“Patience, patience,” he said, with his kind smile; “we all hear and see better things than we can express, you know, but that will come to us all some day.”
Chapter Five.
Anna makes friends.
Sweet language will multiply friends; and a fair-speaking tongue will increase kind greetings.—Ecclesiasticus.
Delia kept her promise in mind through all the various duties and occupations of the next few days, and wondered how she should carry it out. She began, apart from the wish to please the Professor, to have a great desire to know Anna for her own sake. Would they be friends? and what sort of girl was she? Mr Goodwin had told her so very little. Affectionate, sweet-tempered, yielding. She might be all that without being very interesting. Still she hoped they might be able to like each other; for although the Hunts had a wide acquaintance, Delia had few friends of her own age, nor any one with whom she felt in entire sympathy, except the Professor. Delia was not popular in Dornton, and people regretted that such a “sweet” woman as Mrs Hunt should have a daughter who was often so blunt in her manners, and so indisposed to make herself pleasant. Her life, therefore, though full of busy matters, was rather lonely, and she would have made it still more so, if possible, by shutting herself up with her violin and her books. The bustling sociabilities of her home, however, prevented this, and she was constantly obliged, with inward revolt, to leave the things she loved for some social occasion, or to pick up the dropped stitches of Mrs Hunt’s household affairs.

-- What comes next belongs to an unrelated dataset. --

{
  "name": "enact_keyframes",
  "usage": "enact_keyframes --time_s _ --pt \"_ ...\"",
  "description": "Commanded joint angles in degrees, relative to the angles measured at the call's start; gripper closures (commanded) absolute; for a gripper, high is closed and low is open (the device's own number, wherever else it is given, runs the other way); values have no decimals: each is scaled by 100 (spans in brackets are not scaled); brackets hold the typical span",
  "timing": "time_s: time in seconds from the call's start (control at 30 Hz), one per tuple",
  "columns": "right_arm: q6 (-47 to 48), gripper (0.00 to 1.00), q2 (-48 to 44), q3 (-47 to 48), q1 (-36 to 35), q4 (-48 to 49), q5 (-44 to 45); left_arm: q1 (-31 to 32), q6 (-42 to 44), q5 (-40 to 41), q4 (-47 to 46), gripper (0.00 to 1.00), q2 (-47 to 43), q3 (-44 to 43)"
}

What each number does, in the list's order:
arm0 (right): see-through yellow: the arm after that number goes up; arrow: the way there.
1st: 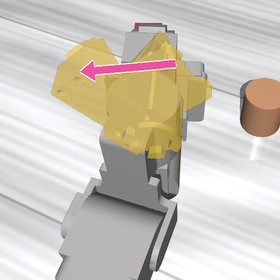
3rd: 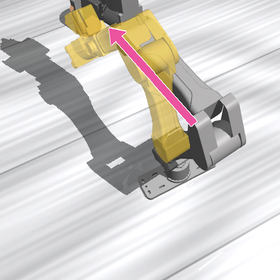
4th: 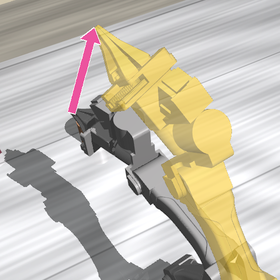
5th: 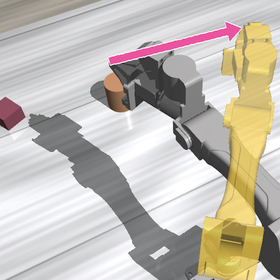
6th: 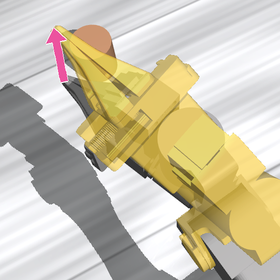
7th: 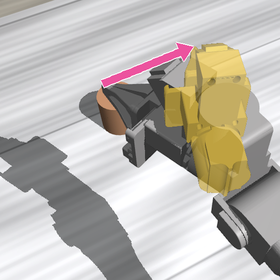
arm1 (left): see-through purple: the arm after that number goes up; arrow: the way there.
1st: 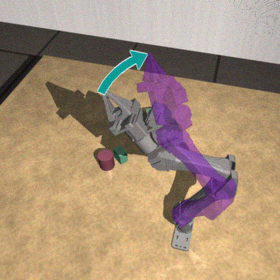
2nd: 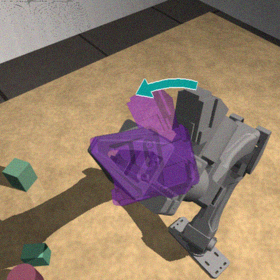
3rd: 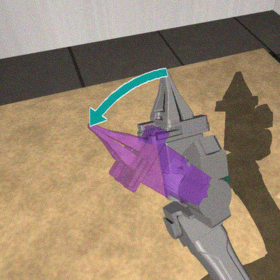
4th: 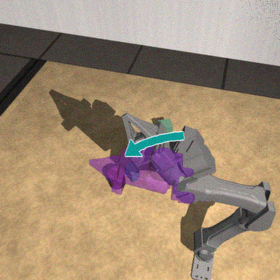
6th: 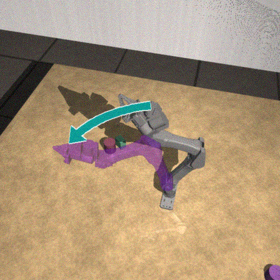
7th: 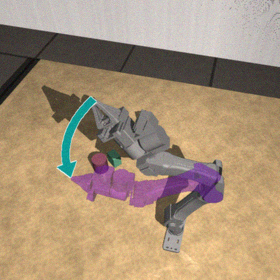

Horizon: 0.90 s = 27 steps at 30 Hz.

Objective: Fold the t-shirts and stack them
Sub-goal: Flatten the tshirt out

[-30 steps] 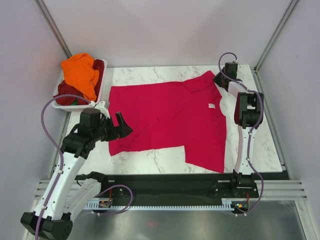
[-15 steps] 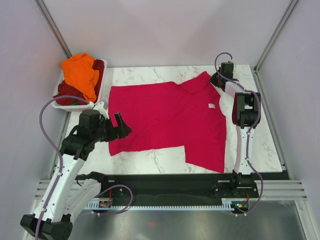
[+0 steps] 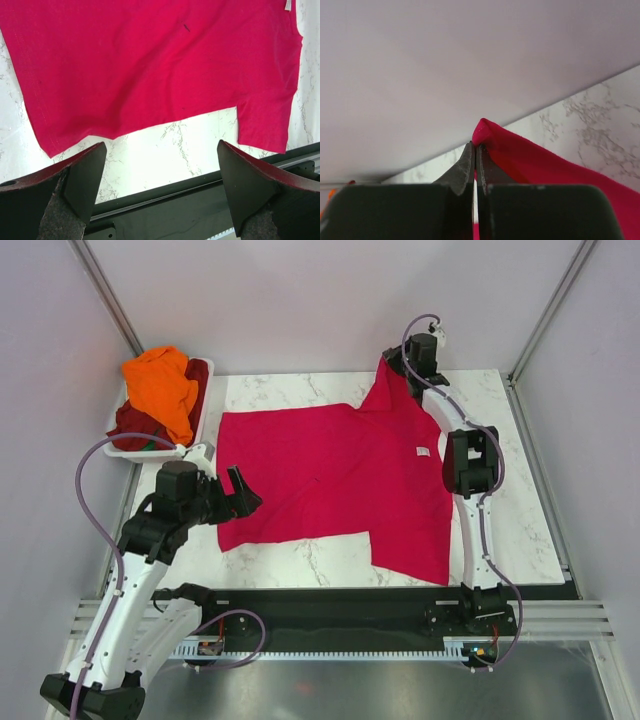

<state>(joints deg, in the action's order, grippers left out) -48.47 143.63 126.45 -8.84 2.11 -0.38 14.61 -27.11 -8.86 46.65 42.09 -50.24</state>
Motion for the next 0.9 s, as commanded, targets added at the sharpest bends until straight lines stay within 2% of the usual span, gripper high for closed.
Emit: enact_keyframes --time_s 0.0,0.1,0.23,0.33,0.37,0.4,0.47,0.57,0.6,0.63,0.73,0.83,0.87 --pt "-627 100 689 860 -38 597 477 7 57 104 -42 0 -43 5" --pt "-1048 100 1017 1136 -83 738 959 -2 57 113 -51 0 -43 5" --pt "-1454 100 904 698 -91 659 1979 -2 40 122 -42 0 -34 14" --pt "-1438 94 903 626 -83 484 2516 -2 39 139 -51 0 -34 14" --pt "-1403 89 912 644 -83 449 2612 -2 31 157 -51 0 -34 14" --pt "-1367 75 912 644 -74 431 2796 7 31 157 -51 0 -34 14" --pt "-1341 64 912 661 14 422 2877 -2 31 148 -51 0 -16 14" --pt "-1245 41 1008 845 181 501 2781 -2 31 148 -42 0 -16 5" --pt "-1157 18 1148 1150 233 527 2728 -2 31 148 -42 0 -16 14" --pt "-1060 12 1219 1310 321 553 2606 -2 31 148 -42 0 -25 14" --pt "-901 10 1150 1471 549 545 2325 -2 39 139 -60 0 -69 14" --pt "-682 10 352 418 603 589 1859 7 31 183 -60 0 -121 23" --pt "-568 11 115 -237 577 615 1675 -2 22 201 -51 0 -122 23"
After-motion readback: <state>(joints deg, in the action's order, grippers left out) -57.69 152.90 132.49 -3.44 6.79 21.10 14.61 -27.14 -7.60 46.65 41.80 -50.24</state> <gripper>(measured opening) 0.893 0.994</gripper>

There were endless little matters from morning till night for Delia to attend to, and it was only by getting up very early that she found any time at all for her studies and her music. In winter this was hard work, and progress with her violin almost impossible for stiff, cold fingers; but no one at her home took Delia’s music seriously: it was an accomplishment, a harmless amusement, but by no means to be allowed to take time from more important affairs. It did not matter whether she practised or not, but it did matter that she should be ready to make calls with her mother, or to carry soup to someone in Mrs Hunt’s district who had been overlooked. She would have given up her music altogether if her courage had not been revived from time to time by Mr Goodwin, and her ambition rekindled by hearing him play; as it was, she always came back to it with fresh heart and hope after seeing him.

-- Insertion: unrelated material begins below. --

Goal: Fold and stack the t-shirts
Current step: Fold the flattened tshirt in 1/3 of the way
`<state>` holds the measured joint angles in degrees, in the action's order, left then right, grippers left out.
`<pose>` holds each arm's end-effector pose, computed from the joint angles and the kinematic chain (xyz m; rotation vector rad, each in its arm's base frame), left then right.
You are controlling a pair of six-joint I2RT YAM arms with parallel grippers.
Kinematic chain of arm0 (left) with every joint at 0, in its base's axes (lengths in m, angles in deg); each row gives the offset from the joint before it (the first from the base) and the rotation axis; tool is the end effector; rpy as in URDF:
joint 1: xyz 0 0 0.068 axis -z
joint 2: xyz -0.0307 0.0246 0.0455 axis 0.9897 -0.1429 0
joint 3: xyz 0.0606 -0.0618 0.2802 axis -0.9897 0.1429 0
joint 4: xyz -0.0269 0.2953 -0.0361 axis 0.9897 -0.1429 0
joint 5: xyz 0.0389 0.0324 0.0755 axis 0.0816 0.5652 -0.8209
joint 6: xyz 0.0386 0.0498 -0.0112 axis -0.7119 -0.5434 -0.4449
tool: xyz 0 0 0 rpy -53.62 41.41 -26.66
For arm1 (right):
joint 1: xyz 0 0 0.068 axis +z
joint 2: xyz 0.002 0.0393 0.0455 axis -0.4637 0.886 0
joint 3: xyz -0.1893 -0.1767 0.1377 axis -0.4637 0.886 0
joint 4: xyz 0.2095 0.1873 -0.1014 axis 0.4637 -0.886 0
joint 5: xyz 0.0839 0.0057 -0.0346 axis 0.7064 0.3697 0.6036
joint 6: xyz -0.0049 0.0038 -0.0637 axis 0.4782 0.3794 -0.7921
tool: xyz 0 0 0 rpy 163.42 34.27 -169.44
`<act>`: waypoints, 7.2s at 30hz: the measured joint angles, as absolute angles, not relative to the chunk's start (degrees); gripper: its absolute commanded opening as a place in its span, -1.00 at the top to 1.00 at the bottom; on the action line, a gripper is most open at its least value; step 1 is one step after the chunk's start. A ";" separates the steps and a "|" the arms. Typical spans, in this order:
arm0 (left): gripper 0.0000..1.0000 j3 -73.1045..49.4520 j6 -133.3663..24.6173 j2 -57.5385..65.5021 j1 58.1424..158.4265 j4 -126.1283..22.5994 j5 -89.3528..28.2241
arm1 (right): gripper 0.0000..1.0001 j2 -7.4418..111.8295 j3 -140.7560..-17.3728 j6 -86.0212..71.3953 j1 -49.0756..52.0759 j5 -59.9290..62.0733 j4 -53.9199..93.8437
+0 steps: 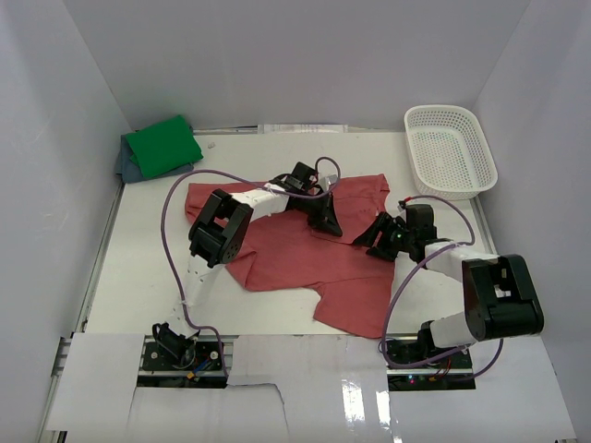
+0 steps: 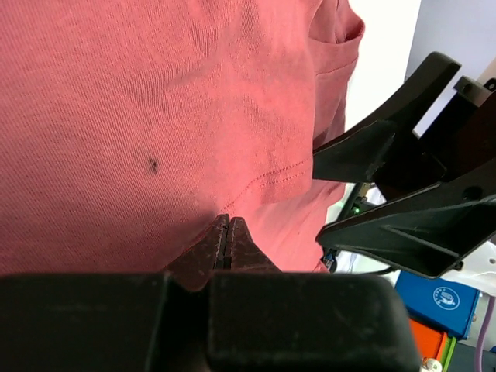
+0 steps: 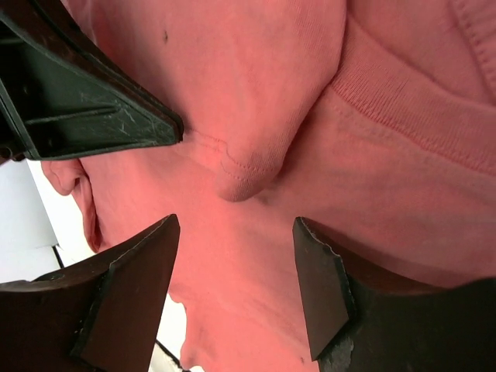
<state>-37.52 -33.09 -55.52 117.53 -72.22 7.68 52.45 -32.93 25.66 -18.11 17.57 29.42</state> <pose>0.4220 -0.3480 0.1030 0.4344 2.7227 -1.4496 0.2799 0.0675 0.1274 0.4130 2.3857 0.9060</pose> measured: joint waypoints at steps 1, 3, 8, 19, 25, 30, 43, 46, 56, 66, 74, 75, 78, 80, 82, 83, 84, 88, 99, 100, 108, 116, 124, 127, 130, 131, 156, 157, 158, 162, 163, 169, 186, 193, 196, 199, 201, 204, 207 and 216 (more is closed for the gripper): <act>1.00 -37.37 -33.07 -55.52 117.53 -71.98 7.68 | -0.32 52.61 -32.97 25.55 -18.30 17.57 29.77; 1.00 -36.73 -33.09 -55.50 117.53 -71.32 7.68 | -0.32 53.17 -33.14 25.47 -18.76 17.55 30.49; 1.00 -35.64 -33.05 -55.50 117.53 -70.93 7.54 | -0.32 55.12 -33.67 25.27 -19.31 17.66 32.70; 1.00 -33.74 -33.05 -54.43 117.53 -69.81 7.46 | -0.31 61.13 -37.06 25.23 -19.33 19.39 37.73; 1.00 -33.02 -33.09 -53.97 117.53 -69.68 7.24 | -0.31 61.50 -37.52 24.85 -19.42 19.56 38.12; 1.00 -33.02 -33.09 -53.95 117.58 -69.68 7.22 | -0.32 61.35 -39.07 24.79 -19.75 20.96 37.14; 1.00 -33.02 -33.09 -53.95 118.06 -69.66 7.08 | -0.34 53.77 -46.08 28.44 -20.64 26.60 35.04; 1.00 -33.02 -33.09 -53.95 118.21 -69.68 7.06 | -0.34 52.08 -46.65 28.35 -21.10 26.58 33.55; 1.00 -33.02 -33.09 -53.88 118.41 -69.70 7.06 | 0.10 52.06 -46.17 22.76 -22.00 23.63 25.42; 1.00 -37.81 -32.00 -49.95 117.68 -73.59 7.26 | 0.85 60.63 -49.45 18.14 -22.00 23.78 22.54; 1.00 -36.54 -31.82 -36.03 102.93 -74.75 10.08 | 0.85 68.56 -57.47 16.70 -20.99 27.58 22.89; 1.00 -35.75 -32.55 -34.78 100.00 -75.36 9.40 | 0.85 69.57 -58.70 16.44 -20.58 27.91 22.78; 1.00 -32.78 -34.84 -32.88 92.00 -77.64 4.77 | 0.85 73.55 -63.77 15.50 -18.48 28.41 22.51; 1.00 -29.98 -36.15 -32.71 88.86 -79.47 0.77 | 0.85 76.50 -67.66 15.08 -16.75 28.65 22.12; 1.00 -27.55 -37.14 -32.79 87.83 -81.33 -2.16 | 0.85 79.60 -71.57 14.73 -15.09 28.94 21.88; 1.00 -26.77 -37.62 -32.97 87.81 -82.40 -3.10 | 0.85 81.11 -73.32 14.58 -14.46 29.20 21.92; 1.00 -26.59 -38.08 -33.38 88.03 -83.39 -3.56 | 0.85 82.77 -75.04 14.54 -13.74 29.59 21.99; 1.00 -27.95 -39.47 -35.74 89.03 -84.13 -3.73 | 0.84 90.16 -82.59 14.84 -11.92 32.28 21.70; 1.00 -38.20 -42.62 -43.90 89.45 -84.06 -5.11 | 0.85 109.06 -107.35 14.21 -8.03 37.79 15.45; 1.00 -39.10 -42.82 -44.75 89.38 -84.04 -5.22 | 0.85 109.87 -108.79 14.30 -7.51 38.29 15.50; 1.00 -41.30 -44.15 -52.51 89.21 -84.30 -4.89 | 0.85 112.91 -112.09 15.52 -4.64 40.48 15.54; 1.00 -41.78 -44.94 -54.45 88.92 -84.39 -2.14 | 0.85 114.51 -110.41 15.63 -3.03 41.42 16.04; 1.00 -41.78 -45.38 -54.58 88.90 -84.35 -1.79 | 0.84 114.94 -110.08 14.34 -1.98 42.53 16.13; 1.00 -41.78 -45.38 -54.65 88.92 -84.35 -1.64 | 0.85 113.65 -106.82 14.28 -1.74 43.84 17.77; 1.00 -41.78 -45.35 -54.78 88.92 -84.41 -1.18 | 0.85 111.47 -102.65 13.93 -1.23 44.67 18.60; 1.00 -41.78 -45.33 -54.78 88.92 -84.50 -1.05 | 0.85 110.79 -101.47 13.86 -0.99 44.83 18.78; 1.00 -33.96 -46.64 -48.77 88.79 -87.89 -5.88 | 0.85 111.71 -103.79 12.44 -2.68 43.39 17.16; 1.00 -33.54 -46.67 -48.51 88.64 -87.93 -5.88 | 0.85 112.17 -104.53 12.66 -3.16 43.52 17.18; 1.00 -33.13 -46.69 -48.31 88.48 -87.84 -5.83 | 0.85 112.52 -105.05 12.77 -3.60 43.52 17.22; 1.00 -31.97 -46.77 -47.55 88.16 -87.74 -5.90 | 0.85 113.02 -105.91 13.12 -4.60 43.52 17.27; 1.00 -31.71 -46.91 -47.31 88.11 -87.82 -6.03 | 0.85 113.02 -105.95 13.25 -4.73 43.49 17.25; 1.00 -31.03 -47.50 -46.06 88.05 -88.37 -8.59 | 0.84 113.08 -106.06 14.19 -5.45 43.47 17.09; 1.00 -46.75 -46.82 -55.15 87.15 -89.88 -10.97 | 0.84 114.61 -112.09 13.62 -11.73 40.57 9.88; 1.00 -48.30 -46.60 -56.27 87.15 -89.90 -10.60 | 0.83 116.45 -115.94 13.75 -14.04 40.59 7.59; 1.00 -48.60 -46.62 -56.33 87.15 -90.07 -10.75 | 0.83 116.93 -117.08 13.75 -14.28 40.26 6.80; 1.00 -50.48 -46.60 -57.40 87.13 -90.71 -10.75 | 0.82 117.11 -117.64 13.75 -14.46 40.04 6.34; 1.00 -51.82 -46.51 -58.21 87.13 -90.88 -10.38 | 0.82 117.24 -117.91 13.75 -14.59 40.04 5.97; 1.00 -53.96 -46.40 -59.33 87.15 -91.56 -10.34 | 0.83 117.33 -118.06 13.73 -15.05 40.11 5.57; 0.92 -56.84 -46.40 -60.42 87.09 -92.17 -10.40 | 0.82 117.30 -118.08 13.01 -15.53 40.43 5.18; 0.33 -59.49 -46.47 -54.56 86.76 -94.01 -14.51 | 0.56 107.93 -114.82 5.55 -15.22 37.66 -1.38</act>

For nearly a week after her last visit, Delia awoke every morning with a determination to walk over to Waverley, and each day passed without her having done so. At last, however, chance arranged her meeting with Anna. Coming into the drawing-room one afternoon in search of her mother, she found, not Mrs Hunt, but a tall girl of fourteen, with light yellow hair, sitting in the window, with a patient expression, as though she had been waiting there some time. Delia advanced uncertainly: she knew who it was; there was only one stranger likely to appear just now. It must be Anna Forrest. But it was so odd to find her there, just when she had been thinking of her so much, that for a moment she hardly knew what to say.
The girl, however, was quite at her ease.